40 Common Sayings And Their Unexpected Origins

Okay, we’re going to take the bull by the horns here: where do our weird phrases come from? You can wonder about their origins until the cows come home, but when you think about it, a lot of them sound like gibberish. There is some logic behind them though, so let’s get to the root of the problem and find out why we say some of the things we do!

1. “Break the ice”

“Meeting new people can be awkward, but try a joke to break the ice.” Although this phrase now means to break down uncomfortable situations, it actually had another meaning: to clear a path for boats by breaking the surface ice of frozen waters. And it was used figuratively, too, in this sense in medieval times too.

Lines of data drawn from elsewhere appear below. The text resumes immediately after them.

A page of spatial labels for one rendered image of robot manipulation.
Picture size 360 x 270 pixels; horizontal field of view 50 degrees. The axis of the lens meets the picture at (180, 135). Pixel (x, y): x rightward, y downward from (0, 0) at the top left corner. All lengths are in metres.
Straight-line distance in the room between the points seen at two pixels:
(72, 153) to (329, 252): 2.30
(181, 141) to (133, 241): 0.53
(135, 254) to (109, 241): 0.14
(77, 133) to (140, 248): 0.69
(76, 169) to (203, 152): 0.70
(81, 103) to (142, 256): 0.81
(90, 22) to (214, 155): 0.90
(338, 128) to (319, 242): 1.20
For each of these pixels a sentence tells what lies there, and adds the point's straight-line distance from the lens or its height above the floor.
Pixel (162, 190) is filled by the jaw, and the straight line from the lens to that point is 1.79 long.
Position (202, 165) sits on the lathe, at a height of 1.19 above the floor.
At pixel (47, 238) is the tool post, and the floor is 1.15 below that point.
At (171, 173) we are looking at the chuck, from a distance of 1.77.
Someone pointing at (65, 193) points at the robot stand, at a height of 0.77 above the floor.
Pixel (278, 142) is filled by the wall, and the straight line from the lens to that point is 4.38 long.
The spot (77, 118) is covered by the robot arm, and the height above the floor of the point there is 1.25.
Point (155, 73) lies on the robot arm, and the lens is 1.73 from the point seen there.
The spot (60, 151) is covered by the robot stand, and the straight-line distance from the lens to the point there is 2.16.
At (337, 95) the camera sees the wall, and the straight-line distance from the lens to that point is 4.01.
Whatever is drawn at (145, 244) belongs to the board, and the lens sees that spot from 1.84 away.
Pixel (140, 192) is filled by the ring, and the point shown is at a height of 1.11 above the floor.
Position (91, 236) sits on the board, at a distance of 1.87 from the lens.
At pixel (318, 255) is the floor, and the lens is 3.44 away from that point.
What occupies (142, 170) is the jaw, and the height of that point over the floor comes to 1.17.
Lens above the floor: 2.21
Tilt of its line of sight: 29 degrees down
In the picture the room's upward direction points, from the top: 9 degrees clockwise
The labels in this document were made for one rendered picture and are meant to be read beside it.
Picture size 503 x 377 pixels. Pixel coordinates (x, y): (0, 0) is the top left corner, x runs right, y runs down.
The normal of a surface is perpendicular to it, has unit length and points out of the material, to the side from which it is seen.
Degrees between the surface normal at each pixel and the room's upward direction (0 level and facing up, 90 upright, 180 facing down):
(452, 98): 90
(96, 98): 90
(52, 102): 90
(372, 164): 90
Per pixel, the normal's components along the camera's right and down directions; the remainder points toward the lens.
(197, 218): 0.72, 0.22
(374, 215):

Yet its more “modern” use — if you can call the 17th century modern, that is — comes from Samuel Butler’s 1664 classic Hudibras, which read, “At last broke silence, and the Ice.” Its more straightforward meaning later came right back around when bespoke ice-breaking ships were dreamed up in the 19th century.

2. “Bite the bullet”

“New cars are expensive, but you might as well bite the bullet and pay for one.” Basically, accept the pain and do what needs to be done! Many people believe this saying comes from the days of surgery before anesthesia, when patients would chew on a wooden ‘billet’ stick to help withstand the pain.

It’s actually a bit more literal than that, though. When a soldier was punished with a multi-headed whip called a cat o’ nine tails, some would take pride in stopping themselves yelping — or becoming a “nightingale” — by chomping down on a bullet. But they probably later suffered both lash wounds and toothache.

3. “The ball is in your court”

“She let you know she wanted to date, and now the ball is in your court.” In other words, the decision has been passed to you. This is actually a relatively new phrase and only bounced into usage in the 1960s. Its origins are fairly straightforward, though.

It’s obviously a reference to a tennis game, where once the ball comes across to your side of the net, it’s your turn to play. Perhaps it’s surprising this idiom took so long to come into use, considering the first official tennis tournament took place in 1882. And its precursor, real tennis, dates back further still: it was invented in medieval times.

4. “Cut to the chase”

“You’ve been rambling on for a while now, so cut to the chase.” Or, to put it bluntly, get to the point; why dwell on the unnecessary? If you’re thinking the saying must come from an industry that moves at a breakneck pace, you’re right.

The phrase actually originates from the early days of the U.S. movie industry, specifically Hollywood Girl in 1929. Joseph Patrick McEvoy wrote in the script direction, “Jannings escapes... Cut to chase.” Just the important parts, please, time is money!